Task statement
What lines below mention the word "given"? Copy each one.

------------------------------

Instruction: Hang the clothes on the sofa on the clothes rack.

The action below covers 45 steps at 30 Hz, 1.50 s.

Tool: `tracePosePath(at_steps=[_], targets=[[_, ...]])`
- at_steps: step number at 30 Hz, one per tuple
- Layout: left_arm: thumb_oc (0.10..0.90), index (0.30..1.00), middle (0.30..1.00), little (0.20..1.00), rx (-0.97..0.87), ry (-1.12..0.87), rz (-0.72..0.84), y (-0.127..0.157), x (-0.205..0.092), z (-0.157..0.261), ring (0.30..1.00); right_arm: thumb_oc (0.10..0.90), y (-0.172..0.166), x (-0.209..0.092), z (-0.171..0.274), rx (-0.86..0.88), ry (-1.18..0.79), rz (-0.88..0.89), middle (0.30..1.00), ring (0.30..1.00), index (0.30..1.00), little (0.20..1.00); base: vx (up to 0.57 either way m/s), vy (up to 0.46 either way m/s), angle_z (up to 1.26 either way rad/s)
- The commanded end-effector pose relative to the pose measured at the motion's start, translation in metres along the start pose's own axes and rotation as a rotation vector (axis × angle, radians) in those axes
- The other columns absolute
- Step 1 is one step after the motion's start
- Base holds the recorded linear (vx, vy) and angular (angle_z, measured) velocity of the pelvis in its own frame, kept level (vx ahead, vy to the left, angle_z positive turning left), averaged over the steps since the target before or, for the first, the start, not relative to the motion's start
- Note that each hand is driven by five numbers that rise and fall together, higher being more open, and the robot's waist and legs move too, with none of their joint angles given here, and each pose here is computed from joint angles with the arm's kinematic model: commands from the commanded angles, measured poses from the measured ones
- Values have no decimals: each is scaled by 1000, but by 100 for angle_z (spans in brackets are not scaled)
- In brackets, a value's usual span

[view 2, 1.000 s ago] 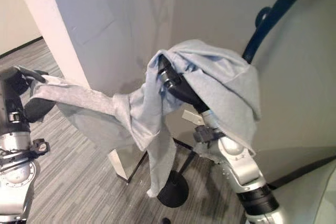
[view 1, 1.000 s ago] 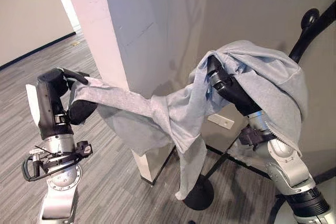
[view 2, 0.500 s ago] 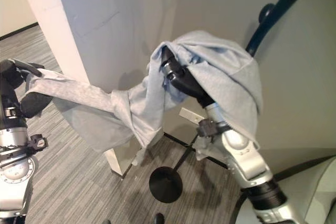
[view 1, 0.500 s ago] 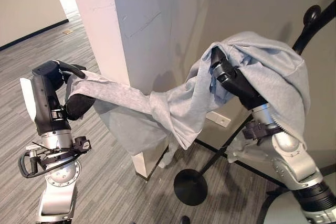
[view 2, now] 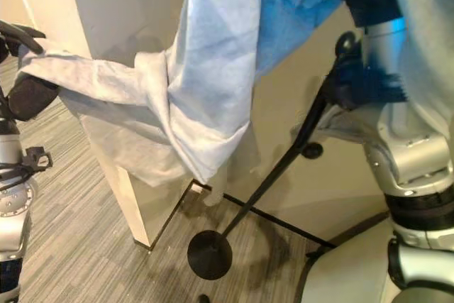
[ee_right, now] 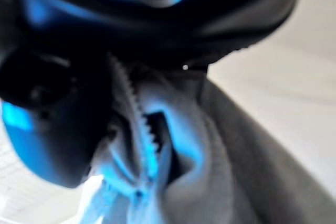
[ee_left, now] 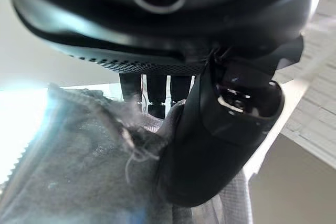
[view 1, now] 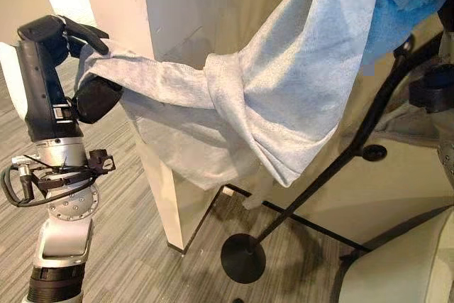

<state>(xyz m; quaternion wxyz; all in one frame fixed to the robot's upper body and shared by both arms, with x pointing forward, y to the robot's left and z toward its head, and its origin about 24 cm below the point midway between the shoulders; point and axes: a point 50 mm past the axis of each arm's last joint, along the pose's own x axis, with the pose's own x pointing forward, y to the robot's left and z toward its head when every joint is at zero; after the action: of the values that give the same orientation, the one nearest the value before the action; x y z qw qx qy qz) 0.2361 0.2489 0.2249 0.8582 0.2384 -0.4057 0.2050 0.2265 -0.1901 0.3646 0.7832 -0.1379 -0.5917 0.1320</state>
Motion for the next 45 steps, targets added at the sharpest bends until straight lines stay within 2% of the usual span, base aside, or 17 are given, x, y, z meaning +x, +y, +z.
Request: tracePosePath(at_steps=[1, 4, 11, 17, 24, 31, 34, 38, 45], targets=[[400, 300, 300, 300, -24, -177, 6, 4, 13, 22, 300, 400, -31, 4, 25, -3, -128, -146, 300, 300, 300, 300, 5, 12, -5], [400, 300, 300, 300, -54, -182, -5, 1, 14, 24, 300, 400, -45, -6, 34, -72, -132, -180, 300, 300, 300, 300, -35, 7, 0], [400, 300, 300, 300, -71, -204, 1, -3, 18, 27, 300, 400, -48, -19, 40, -87, -126, -170, 300, 300, 300, 300, -27, 28, -2], [400, 300, 300, 300, -96, -177, -14, -1, 9, 25, 300, 400, -59, -48, 42, -137, -61, -222, 300, 300, 300, 300, -10, 67, -7], [400, 300, 300, 300, -116, -141, -6, 2, -2, 22, 300, 400, -76, -83, 50, -234, -17, -361, 300, 300, 300, 300, -12, 74, 0], [400, 300, 300, 300, -113, -130, 0, 3, 1, 17, 300, 400, -99, -113, 48, -296, 64, -528, 300, 300, 300, 300, 2, 56, -1], [400, 300, 300, 300, -19, -124, -9, -3, 18, 6, 300, 400, -106, -132, 29, -264, 191, -588, 300, 300, 300, 300, 16, 24, -18], [400, 300, 300, 300, 14, -134, -10, -6, 26, 3, 300, 400, -105, -137, 25, -251, 221, -588, 300, 300, 300, 300, 19, -2, 0], [400, 300, 300, 300, 127, -135, -134, -43, 66, -8, 300, 400, -105, -138, -5, -184, 379, -525, 300, 300, 300, 300, 43, -34, 8]])
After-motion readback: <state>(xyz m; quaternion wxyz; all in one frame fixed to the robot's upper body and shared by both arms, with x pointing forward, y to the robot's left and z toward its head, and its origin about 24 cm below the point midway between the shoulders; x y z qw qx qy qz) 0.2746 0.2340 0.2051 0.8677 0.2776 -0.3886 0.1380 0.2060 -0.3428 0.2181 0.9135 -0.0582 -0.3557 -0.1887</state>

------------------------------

Solution for this task
- Note that each hand is driven by five numbers that rise and fall together, higher being more open, and the robot's waist and legs move too, with none of their joint angles given here, and each pose here is computed from joint angles with the arm's kinematic model: commands from the commanded angles, measured poses from the measured ones
Motion for the next 45 steps, targets added at the sharpest bends until straight lines stay within 2% of the usual span, base aside, or 17 are given, x, y, z meaning +x, +y, +z.

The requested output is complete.